Tag management is a way to add, edit, and remove tags from your website. The most common forms of tags (small piece of code) are for web analytics, search engine marketing, ad serving, and testing; however, there are many other types. These tags are usually in the form of JavaScript. Tag management systems provide you with flexibility to combine these tags into a single tag and control the deployment of the tag from a console, not directly on the website.
In my opinion, it depends on the type of website (content management systems or “hard coded” websites), your marketing tactics, website performance, security policy, and business strategies. If you are not proactively looking to measure all marketing initiatives, then you’re not ready for tag management and you need to start measuring. If you have more than 1 million pageviews to your website and 3 different types of JavaScript or tags on the website, then you might want to consider tag management. In addition, if you have specific needs such as poor load-times, industry security issues, or to make a strategic decision to empower your marketing team, I would recommend looking into a tag management system.

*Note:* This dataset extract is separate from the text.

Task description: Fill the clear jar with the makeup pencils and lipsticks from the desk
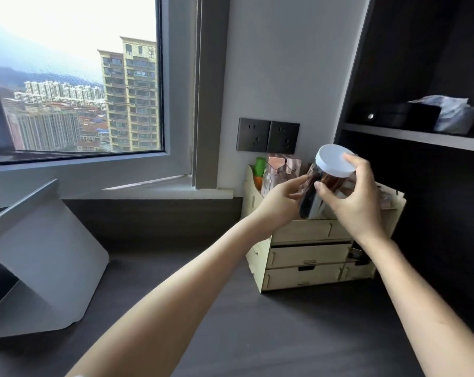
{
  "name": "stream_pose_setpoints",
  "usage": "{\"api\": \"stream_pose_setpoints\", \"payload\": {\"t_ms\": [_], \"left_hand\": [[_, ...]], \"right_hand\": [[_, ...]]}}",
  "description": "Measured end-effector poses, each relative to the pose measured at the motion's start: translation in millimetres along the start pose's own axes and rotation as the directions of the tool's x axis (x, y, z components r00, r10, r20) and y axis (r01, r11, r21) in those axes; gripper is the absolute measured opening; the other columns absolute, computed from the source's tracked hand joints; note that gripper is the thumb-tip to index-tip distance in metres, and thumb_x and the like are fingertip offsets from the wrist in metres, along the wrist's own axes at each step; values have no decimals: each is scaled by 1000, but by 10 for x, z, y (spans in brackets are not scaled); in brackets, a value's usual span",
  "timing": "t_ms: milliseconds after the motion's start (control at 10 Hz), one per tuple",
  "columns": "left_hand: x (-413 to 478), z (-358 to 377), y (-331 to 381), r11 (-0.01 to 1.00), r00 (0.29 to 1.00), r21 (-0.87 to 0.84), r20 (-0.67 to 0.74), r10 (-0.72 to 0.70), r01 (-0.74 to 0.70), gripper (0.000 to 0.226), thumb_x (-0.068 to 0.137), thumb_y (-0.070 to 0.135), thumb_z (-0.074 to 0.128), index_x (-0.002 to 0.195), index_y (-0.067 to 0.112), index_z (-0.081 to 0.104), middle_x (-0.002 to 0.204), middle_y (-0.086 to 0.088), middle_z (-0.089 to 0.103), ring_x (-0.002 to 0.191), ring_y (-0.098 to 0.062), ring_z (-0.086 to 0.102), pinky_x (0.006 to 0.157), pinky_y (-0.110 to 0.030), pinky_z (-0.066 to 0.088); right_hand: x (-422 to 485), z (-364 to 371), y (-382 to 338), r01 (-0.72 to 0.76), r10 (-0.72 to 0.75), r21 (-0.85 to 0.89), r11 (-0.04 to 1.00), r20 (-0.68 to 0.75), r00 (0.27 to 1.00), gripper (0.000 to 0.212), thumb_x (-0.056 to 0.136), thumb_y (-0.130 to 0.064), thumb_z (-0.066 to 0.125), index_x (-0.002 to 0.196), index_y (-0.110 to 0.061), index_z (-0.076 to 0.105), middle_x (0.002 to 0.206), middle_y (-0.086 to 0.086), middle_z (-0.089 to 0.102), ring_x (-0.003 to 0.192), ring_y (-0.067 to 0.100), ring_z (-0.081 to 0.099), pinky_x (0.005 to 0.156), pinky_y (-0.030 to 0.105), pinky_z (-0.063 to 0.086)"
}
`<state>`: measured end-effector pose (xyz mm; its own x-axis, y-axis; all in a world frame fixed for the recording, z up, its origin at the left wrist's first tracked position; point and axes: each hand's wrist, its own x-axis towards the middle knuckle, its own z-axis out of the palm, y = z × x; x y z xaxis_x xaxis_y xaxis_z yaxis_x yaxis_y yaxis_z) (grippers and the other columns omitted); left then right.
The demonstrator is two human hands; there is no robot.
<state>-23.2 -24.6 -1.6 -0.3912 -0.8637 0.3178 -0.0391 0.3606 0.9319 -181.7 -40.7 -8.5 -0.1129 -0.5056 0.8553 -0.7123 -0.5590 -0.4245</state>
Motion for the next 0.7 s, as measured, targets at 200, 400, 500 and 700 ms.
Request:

Types of Tags supported by Tag Management Solutions
There is a variety of implementation methodologies, but most vendors use client-side tag implementation. A few use server-side tag management and a combination of client-side & server-side tag management. Both options use JavaScript tags; however, the main difference refers to where most tags are fired, either at the browser or server level.
Most tag management solutions have partners with prebuilt common tags to implement quickly and save you time. There are often workflow and user administration features to manage users and processes to manage quality assurance as well as approvals to launch tags. The uses of simplified user interfaces make it easy for everyone to use the tool. There are also reports to see if the tags are working effectively. Many vendors give you additional features for auditing, conversion analysis, and attribution modeling.